The implementation of the Linkage System has changed the practices of the regulatory groups of all pharmaceutical companies, including patent holders. This is because a relevant patent must be licensed or assigned to the actual holder of the marketing authorization in order to be able to file the patents compliance declaration before COFEPRIS. Furthermore, under the patent law (IPL), in order to have effects before third parties, such as COFEPRIS or the general public, any license or assignment must be registered before IMPI. At the beginning, COFEPRIS accepted copies of the license agreements along with the patents compliance declaration but then upon consultation with IMPI, COFEPRIS started to require the register of the agreement at the IMPI. This practice has complicated the launch of products in Mexico, because generally this requirement is not part of the register process of a drug from the regulatory perspective in other countries and these documents do not exist very often, particularly when the commercialization of the product in Mexico will be made through a subsidiary or a local distributor.

 

It is important to mention that a patent that it is not listed is equally enforceable through a normal infringement procedure, but it will not be considered in the consultations of COFEPRIS with IMPI and a sanitary register of an infringing product could be granted. 

 

Regrettably, despite the fact that the Mexican linkage system has indeed given some degree of legal certainty for both generic drugs manufacturers and drug patent holders, there is still significant uncertainty. For example, the linkage system is only applicable to allopathic drugs, but it is not available for medical devices or veterinary medicines, despite of the fact that the rationale behind patent enforcement during registration of a product before is equally applicable to these products.

 

Also, the publication of the scope of patents listed in the GM needs improvement as currently there are some patents listed that cover multiple compounds due to judicial decisions issued at the beginning of the system, but are published just once as “several active principles”, without expressly identifying the INN of the active principles.
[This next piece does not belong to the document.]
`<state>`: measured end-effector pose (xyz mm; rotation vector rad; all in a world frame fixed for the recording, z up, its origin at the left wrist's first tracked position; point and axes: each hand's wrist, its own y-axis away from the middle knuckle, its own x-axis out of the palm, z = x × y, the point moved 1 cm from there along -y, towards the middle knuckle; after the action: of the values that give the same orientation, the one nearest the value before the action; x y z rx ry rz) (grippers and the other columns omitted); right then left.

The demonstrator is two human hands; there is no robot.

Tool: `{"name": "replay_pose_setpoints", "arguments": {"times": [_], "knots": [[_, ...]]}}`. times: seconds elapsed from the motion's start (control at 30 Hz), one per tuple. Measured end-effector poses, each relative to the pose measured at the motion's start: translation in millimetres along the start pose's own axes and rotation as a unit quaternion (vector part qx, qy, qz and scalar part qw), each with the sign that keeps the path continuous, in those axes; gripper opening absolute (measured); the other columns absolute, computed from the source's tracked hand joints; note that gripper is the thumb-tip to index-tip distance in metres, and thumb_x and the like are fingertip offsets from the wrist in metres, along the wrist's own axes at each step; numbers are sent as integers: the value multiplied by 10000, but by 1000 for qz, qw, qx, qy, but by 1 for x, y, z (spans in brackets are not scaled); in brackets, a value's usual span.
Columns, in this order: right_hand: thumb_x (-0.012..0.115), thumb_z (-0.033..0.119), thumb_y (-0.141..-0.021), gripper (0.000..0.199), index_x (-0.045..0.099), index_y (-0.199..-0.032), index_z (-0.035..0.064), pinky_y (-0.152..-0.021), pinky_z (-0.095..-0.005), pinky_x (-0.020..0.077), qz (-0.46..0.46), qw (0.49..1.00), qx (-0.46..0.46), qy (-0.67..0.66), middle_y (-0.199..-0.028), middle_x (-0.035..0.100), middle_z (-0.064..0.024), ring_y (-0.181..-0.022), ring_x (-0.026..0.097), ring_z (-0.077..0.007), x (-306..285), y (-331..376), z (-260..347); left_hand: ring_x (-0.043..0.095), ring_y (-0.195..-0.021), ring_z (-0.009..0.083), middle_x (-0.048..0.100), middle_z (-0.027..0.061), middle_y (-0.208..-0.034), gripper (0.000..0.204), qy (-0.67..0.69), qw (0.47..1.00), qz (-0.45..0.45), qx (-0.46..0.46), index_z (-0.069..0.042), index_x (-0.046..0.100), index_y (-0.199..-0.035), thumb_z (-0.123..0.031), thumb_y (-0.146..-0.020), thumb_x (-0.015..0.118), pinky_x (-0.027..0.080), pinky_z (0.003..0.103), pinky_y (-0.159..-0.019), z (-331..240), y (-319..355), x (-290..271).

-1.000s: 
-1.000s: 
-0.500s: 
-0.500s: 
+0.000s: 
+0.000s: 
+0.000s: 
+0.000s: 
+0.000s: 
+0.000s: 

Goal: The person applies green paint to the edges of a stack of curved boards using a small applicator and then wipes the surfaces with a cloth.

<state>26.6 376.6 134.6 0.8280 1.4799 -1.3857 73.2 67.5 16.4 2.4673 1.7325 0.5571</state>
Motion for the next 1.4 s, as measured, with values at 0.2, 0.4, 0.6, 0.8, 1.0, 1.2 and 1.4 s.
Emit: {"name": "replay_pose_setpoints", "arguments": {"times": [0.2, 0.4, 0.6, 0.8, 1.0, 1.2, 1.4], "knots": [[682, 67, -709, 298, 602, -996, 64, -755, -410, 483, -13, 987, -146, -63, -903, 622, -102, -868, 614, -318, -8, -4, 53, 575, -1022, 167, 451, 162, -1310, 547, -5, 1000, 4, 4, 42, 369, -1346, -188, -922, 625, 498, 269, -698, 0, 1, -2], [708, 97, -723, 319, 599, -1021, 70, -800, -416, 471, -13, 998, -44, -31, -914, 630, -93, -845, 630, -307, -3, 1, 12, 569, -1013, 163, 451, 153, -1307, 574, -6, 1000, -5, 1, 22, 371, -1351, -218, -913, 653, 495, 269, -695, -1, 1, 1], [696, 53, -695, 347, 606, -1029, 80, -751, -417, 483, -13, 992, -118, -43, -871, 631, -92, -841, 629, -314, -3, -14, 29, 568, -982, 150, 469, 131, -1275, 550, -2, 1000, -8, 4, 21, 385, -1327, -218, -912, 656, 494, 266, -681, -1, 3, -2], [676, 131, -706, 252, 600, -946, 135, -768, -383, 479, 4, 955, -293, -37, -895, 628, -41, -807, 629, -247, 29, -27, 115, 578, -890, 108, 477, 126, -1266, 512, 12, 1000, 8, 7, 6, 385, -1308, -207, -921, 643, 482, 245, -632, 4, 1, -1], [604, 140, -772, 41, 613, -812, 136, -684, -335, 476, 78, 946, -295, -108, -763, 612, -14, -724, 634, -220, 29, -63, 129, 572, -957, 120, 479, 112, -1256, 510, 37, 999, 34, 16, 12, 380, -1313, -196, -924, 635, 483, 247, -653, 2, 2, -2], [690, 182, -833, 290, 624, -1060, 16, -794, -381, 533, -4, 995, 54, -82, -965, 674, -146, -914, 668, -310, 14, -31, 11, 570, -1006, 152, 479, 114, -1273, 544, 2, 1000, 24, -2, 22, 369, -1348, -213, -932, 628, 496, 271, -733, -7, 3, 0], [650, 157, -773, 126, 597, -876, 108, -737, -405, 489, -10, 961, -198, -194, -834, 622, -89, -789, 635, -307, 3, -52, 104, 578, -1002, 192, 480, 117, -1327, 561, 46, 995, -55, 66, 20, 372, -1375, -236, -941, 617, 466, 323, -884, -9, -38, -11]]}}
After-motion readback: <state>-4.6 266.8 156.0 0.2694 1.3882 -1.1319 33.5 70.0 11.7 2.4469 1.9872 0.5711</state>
With regard to biotechnology drugs, the role of process patents will increasingly have to be discussed given the stringent regulatory requirements for approval of this kind of drug, and the high impact of processes in the quality of the end product. 

 

Likewise, there is no obligation for patent holders to list in the GM all relevant patents related to a pharmaceutical product. Therefore, generic drug manufacturers face great uncertainty when assessing patent coverage around a pharmaceutical product. This situation gets worst because second use patents are not clearly eligible for publication under the current interpretation of the statutory provisions, which in turn was caused paradoxically by the pressure of the same generic companies to exclude them when the system was enacted.

 

In this sense, policy makers qualifying linkage systems as undesirable in view of the promotion of public health do not understand that the role of linkage systems is not enforcing patents per se or making harder the availability of generic drugs, since the enforceability of a patent does not depend on such patent being listed or not. Linkage systems simply provide information to all stakeholders of the pharmaceutical industry.

 

The Mexican linkage system is now more than 10 years old and it must evolve towards a scheme providing higher legal certainty to all interested parties, promoting fair market competition and allowing the government to take measures for maximizing the positive impact of health care innovation in the benefit of society at large.